> _PROMPT_:
Word for word, transcribe the data below from the line with "Every instance of the skin" to the line with "Every instance of the pool", keeping both of those lines.

> _RECORDS TO PROCESS_:
┌──

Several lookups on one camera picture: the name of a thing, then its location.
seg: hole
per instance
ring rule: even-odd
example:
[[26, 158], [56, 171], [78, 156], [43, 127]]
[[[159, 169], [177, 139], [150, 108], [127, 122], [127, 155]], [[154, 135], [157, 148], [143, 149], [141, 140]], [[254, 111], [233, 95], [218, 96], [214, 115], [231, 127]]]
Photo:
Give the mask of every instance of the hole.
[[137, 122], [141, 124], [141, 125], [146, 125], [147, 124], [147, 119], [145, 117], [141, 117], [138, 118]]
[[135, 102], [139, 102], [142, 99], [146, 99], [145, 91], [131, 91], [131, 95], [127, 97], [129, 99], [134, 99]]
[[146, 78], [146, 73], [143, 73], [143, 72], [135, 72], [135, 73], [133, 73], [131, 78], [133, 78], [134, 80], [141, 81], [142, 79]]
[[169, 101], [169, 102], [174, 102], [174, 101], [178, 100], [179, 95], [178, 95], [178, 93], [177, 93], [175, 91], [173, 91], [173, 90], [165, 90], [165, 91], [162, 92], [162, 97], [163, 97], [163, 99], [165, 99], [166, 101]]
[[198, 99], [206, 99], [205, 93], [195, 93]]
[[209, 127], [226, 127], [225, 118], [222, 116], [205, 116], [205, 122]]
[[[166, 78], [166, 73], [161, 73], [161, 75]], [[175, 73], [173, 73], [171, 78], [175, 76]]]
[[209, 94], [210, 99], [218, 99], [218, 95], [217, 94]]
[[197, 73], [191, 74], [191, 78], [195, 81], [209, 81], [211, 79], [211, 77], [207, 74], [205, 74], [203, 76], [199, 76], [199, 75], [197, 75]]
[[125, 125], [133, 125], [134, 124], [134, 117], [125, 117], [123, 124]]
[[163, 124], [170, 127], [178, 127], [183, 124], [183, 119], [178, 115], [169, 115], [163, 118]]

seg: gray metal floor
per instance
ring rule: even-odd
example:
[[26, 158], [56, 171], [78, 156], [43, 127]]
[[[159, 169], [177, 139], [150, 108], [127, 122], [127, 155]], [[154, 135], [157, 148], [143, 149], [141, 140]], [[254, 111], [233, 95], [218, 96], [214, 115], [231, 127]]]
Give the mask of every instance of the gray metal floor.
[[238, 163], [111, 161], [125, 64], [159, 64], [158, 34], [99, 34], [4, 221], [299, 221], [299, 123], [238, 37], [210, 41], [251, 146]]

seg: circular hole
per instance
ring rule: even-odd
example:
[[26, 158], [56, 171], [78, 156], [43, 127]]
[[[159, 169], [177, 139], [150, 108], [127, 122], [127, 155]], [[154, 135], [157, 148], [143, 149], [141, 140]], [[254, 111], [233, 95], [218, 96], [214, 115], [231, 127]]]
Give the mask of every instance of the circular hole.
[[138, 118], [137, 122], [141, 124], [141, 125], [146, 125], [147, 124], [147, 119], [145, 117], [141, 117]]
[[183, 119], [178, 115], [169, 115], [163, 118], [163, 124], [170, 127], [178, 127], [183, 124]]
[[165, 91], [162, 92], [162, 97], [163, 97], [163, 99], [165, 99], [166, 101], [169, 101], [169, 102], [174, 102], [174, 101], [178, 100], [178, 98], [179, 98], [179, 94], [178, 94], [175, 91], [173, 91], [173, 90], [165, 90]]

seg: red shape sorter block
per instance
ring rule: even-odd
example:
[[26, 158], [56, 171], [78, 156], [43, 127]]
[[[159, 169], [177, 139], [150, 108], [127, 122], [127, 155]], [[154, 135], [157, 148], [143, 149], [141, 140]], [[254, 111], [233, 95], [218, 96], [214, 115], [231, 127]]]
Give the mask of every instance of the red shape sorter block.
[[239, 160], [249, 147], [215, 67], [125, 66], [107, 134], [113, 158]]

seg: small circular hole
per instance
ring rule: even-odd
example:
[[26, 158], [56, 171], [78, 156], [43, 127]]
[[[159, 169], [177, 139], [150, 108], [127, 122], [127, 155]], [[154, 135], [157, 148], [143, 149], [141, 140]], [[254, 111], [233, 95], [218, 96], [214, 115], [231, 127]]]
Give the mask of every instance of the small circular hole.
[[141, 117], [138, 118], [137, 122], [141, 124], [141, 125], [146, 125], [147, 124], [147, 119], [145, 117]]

└──
┌──

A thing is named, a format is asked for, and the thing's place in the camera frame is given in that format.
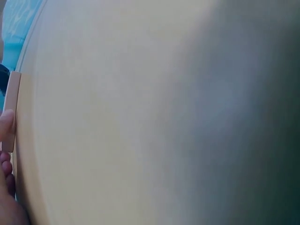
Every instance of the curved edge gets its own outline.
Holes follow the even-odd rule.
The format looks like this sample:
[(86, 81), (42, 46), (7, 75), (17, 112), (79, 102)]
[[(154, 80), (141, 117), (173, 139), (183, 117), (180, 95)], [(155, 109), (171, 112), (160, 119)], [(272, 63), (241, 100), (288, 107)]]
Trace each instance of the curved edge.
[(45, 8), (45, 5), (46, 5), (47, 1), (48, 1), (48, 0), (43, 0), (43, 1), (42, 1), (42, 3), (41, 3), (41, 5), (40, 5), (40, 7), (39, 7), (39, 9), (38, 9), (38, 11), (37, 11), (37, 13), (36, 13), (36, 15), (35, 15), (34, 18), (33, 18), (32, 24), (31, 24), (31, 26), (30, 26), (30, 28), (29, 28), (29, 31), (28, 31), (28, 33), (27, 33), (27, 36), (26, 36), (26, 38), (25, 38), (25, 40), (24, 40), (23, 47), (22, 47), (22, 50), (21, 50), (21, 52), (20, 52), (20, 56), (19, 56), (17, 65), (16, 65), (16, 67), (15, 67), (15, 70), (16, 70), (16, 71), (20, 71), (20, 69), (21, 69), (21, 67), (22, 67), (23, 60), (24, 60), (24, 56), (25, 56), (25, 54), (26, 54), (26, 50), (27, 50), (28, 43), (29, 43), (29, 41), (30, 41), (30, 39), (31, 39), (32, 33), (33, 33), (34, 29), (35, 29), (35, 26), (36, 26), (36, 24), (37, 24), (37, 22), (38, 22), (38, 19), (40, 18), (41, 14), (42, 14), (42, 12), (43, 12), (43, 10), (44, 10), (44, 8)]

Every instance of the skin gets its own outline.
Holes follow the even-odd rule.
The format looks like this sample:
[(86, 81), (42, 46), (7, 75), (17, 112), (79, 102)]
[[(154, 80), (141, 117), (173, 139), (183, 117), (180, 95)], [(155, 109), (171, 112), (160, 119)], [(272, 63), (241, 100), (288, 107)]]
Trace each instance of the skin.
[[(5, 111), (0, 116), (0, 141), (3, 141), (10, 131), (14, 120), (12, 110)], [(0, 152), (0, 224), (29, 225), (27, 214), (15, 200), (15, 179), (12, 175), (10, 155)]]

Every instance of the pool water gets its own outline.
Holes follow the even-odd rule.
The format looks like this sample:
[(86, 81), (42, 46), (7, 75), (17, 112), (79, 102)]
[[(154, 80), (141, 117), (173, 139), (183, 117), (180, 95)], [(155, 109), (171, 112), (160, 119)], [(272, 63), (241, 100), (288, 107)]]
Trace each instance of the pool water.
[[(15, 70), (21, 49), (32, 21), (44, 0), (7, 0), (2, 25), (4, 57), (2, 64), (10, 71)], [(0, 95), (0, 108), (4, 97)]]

└──

> _RESPONSE AREA_:
Every instance of the skin gets its own outline.
Holes follow the even-odd rule.
The format looks like this sample:
[(86, 81), (42, 46), (7, 75), (17, 112), (79, 102)]
[[(154, 80), (141, 117), (173, 139), (183, 117), (180, 95)], [(155, 109), (171, 112), (160, 119)], [(272, 63), (241, 100), (288, 107)]]
Trace each instance of the skin.
[[(5, 111), (0, 116), (0, 141), (3, 141), (10, 131), (14, 120), (12, 110)], [(0, 152), (0, 224), (29, 225), (27, 214), (15, 200), (15, 179), (12, 175), (10, 155)]]

Every instance of the pool water gets its own outline.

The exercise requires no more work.